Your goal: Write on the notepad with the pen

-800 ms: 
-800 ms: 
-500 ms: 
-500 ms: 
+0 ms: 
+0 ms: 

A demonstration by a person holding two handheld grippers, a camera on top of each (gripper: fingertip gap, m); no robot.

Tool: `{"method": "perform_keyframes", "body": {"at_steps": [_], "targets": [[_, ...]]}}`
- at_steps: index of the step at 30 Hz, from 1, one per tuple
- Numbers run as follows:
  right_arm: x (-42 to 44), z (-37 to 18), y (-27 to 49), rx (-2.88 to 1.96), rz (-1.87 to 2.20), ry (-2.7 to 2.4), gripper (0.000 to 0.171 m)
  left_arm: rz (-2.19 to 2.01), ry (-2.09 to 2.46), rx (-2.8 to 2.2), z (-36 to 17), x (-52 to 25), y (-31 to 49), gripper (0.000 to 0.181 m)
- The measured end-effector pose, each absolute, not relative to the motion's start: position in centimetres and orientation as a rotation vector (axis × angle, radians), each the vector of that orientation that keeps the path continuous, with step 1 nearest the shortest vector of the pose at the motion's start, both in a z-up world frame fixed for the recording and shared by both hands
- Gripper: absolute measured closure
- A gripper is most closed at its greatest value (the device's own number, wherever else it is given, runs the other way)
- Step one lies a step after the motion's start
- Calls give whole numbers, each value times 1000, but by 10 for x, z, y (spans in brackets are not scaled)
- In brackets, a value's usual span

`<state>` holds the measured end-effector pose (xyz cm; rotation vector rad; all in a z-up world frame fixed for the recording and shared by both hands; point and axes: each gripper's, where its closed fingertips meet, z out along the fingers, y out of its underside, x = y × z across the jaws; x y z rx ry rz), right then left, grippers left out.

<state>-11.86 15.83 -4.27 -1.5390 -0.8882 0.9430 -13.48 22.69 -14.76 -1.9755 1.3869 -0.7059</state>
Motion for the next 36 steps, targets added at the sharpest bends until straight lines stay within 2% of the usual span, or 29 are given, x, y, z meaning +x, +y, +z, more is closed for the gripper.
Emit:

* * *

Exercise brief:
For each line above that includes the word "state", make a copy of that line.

Solution for this problem:
`<state>` holds the measured end-effector pose (xyz cm; rotation vector rad; all in a z-up world frame fixed for the recording and shared by both hands; point and axes: each gripper's, where its closed fingertips meet, z out along the fingers, y out of its underside, x = y × z across the jaws; x y z rx ry rz), right then left, grippers left out.
<state>-11.86 15.83 -4.27 -1.5390 -0.8882 0.9430 -13.48 22.69 -14.76 -1.9755 1.3869 -0.7059</state>

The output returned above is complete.